- **Work required**
In the material below, find the line with "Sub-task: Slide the" and the line with "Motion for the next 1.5", then output those two lines and every line between them, exactly.
BEGIN
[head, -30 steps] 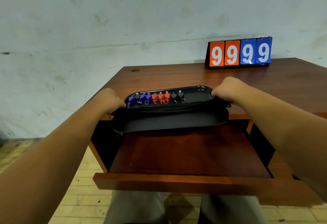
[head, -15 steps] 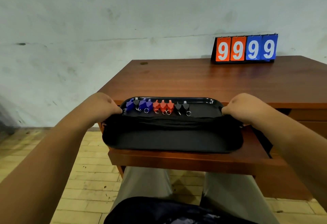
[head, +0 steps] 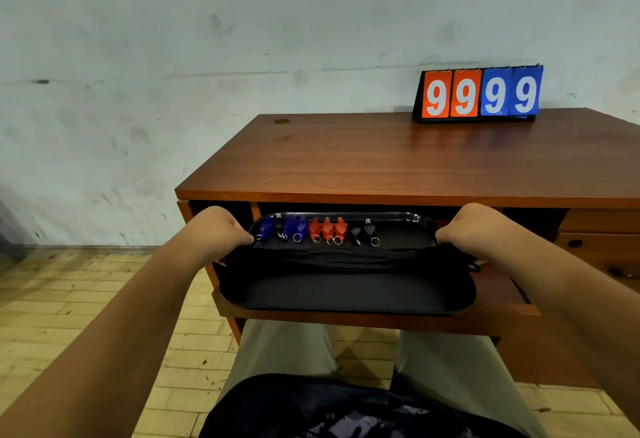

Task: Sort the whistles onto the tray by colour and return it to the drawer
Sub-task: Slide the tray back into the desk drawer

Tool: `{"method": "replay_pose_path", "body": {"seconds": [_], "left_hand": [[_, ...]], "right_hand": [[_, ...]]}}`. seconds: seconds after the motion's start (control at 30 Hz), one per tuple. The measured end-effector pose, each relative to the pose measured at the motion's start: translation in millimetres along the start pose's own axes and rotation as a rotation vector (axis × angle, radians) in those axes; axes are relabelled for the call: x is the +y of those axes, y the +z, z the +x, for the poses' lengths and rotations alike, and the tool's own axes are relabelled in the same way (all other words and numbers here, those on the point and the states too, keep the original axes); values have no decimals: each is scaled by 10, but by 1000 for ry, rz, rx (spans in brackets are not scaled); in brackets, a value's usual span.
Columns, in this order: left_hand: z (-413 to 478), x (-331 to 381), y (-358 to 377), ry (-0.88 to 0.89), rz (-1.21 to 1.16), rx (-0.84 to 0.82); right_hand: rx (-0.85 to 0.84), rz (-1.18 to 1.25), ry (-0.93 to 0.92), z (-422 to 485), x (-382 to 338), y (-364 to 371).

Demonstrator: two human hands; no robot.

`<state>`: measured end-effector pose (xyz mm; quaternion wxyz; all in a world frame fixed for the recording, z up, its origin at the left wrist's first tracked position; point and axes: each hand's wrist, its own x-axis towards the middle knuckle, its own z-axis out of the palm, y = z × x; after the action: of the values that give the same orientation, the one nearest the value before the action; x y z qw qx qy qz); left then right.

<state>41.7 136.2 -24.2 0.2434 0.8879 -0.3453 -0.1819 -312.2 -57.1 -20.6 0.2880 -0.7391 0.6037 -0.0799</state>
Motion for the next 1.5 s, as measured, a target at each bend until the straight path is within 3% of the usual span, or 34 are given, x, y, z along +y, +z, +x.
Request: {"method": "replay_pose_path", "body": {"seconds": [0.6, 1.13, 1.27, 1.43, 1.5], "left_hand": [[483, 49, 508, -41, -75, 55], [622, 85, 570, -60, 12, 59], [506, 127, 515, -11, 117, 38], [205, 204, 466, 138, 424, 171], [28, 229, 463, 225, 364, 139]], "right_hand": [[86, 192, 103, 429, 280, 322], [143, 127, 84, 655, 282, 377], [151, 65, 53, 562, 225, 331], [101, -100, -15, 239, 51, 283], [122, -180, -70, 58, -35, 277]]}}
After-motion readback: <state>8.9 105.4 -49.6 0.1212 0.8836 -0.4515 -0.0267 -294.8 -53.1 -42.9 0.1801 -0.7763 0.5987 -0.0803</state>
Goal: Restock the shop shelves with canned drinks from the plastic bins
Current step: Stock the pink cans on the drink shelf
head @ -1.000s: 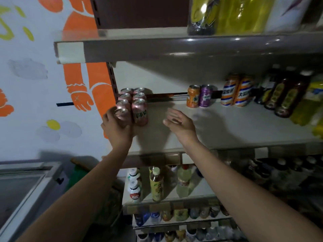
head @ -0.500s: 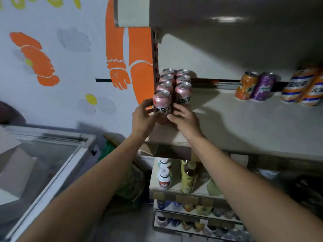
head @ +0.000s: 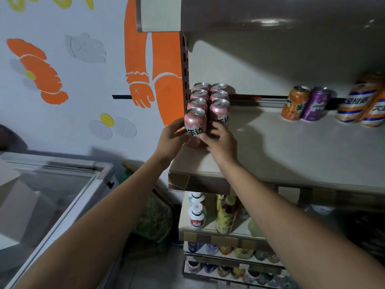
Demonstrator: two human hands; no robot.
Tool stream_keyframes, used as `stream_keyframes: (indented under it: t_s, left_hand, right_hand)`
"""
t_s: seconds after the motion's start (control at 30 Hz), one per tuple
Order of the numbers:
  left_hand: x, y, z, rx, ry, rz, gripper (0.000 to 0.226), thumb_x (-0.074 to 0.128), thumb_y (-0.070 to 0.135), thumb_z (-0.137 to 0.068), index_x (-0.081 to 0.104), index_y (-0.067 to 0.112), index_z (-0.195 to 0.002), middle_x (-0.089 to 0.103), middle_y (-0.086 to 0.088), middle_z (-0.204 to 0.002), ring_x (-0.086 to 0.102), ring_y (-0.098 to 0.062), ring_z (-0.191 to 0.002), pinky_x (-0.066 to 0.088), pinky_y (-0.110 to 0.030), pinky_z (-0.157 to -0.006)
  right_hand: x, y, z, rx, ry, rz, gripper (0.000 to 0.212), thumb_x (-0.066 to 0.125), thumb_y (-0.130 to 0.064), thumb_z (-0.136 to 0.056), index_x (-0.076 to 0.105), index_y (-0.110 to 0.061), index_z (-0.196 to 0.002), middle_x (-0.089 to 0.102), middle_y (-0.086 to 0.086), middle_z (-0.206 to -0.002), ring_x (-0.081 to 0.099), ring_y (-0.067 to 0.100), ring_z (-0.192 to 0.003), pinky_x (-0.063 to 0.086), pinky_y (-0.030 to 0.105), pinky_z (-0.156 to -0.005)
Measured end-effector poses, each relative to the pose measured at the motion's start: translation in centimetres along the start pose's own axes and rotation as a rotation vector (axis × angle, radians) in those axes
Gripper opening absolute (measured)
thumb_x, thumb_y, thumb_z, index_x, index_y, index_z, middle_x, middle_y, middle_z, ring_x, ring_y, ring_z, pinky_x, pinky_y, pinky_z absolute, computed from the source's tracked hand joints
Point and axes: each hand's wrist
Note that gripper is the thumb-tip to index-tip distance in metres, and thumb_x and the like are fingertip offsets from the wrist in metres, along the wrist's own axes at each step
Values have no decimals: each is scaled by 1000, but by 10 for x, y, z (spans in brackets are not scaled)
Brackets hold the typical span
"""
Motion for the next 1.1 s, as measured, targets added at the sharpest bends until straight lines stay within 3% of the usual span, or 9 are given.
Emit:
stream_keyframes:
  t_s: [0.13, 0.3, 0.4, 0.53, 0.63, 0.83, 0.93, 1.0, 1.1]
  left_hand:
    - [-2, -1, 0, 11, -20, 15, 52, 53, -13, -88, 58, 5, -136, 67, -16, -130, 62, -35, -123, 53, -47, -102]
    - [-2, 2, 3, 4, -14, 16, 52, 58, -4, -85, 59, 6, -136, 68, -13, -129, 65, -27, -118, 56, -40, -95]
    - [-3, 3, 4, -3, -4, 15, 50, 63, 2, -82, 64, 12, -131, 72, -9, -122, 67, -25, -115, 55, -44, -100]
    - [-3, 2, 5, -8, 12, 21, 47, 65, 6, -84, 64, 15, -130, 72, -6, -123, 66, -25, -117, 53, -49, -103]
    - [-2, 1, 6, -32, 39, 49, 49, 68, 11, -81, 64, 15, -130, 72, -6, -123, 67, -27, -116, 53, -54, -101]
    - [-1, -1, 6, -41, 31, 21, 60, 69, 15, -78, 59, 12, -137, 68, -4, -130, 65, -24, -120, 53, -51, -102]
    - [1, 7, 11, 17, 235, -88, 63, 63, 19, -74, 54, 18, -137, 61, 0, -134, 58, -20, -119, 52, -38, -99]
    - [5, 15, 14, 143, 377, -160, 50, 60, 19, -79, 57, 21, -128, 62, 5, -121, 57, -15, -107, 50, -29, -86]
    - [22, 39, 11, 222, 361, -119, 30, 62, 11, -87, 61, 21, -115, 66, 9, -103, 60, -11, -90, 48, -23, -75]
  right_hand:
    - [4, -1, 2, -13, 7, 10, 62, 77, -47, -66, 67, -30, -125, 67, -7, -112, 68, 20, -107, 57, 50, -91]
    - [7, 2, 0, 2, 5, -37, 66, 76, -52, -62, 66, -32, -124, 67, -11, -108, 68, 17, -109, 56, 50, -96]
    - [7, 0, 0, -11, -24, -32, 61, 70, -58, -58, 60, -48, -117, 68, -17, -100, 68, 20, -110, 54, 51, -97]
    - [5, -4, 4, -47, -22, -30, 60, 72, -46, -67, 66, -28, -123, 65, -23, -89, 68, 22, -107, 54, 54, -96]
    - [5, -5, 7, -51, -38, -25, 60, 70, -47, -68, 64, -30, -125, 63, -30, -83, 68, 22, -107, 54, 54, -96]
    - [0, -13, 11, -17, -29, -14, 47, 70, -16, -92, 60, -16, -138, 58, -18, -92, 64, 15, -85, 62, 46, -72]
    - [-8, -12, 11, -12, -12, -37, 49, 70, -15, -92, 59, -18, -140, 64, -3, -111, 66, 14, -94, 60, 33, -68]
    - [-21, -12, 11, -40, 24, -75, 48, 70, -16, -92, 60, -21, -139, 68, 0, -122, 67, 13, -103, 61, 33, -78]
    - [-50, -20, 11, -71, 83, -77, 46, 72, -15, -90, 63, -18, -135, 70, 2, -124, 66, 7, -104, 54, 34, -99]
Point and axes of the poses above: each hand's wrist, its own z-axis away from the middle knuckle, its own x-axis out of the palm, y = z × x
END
- **Final answer**
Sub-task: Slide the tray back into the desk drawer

Tool: `{"method": "replay_pose_path", "body": {"seconds": [_], "left_hand": [[_, ...]], "right_hand": [[_, ...]]}}`. seconds: seconds after the motion's start (control at 30 Hz), one per tuple. The measured end-effector pose, each relative to the pose measured at the motion's start: translation in millimetres along the start pose's own axes and rotation as a rotation vector (axis × angle, radians) in those axes; axes are relabelled for the call: x is the +y of those axes, y the +z, z the +x, for the poses' lengths and rotations alike, and the tool's own axes are relabelled in the same way (all other words and numbers here, those on the point and the states too, keep the original axes); values have no decimals: each is scaled by 10, but by 1000 for ry, rz, rx (spans in brackets are not scaled); in brackets, a value's usual span.
Columns, in this order: left_hand: z (-413 to 478), x (-331 to 381), y (-358 to 377), ry (-0.88 to 0.89), rz (-1.21 to 1.16), rx (-0.84 to 0.82); right_hand: rx (-0.85 to 0.84), rz (-1.18 to 1.25), ry (-0.93 to 0.92), z (-422 to 485), x (-382 to 338), y (-364 to 371).

Demonstrator: two human hands; no robot.

`<state>`: measured end-effector pose (xyz mm; quaternion wxyz; all in a world frame fixed for the recording, z up, its origin at the left wrist's first tracked position; point and axes: each hand's wrist, its own x-axis towards the middle knuckle, its own z-axis out of the palm, y = z × x; after the action: of the values that give the same orientation, the one nearest the value before the action; x y z qw qx qy qz); left then right.

<state>41.7 136.2 -24.2 0.2434 0.8879 -0.3453 -0.1819 -312.2 -57.1 -20.6 0.2880 -0.7391 0.6037 -0.0799</state>
Motion for the next 1.5 s, as measured, a target at each bend until the straight path is within 3% of the usual span, or 34 are given, x, y, z along +y, +z, +x.

This exercise is now done.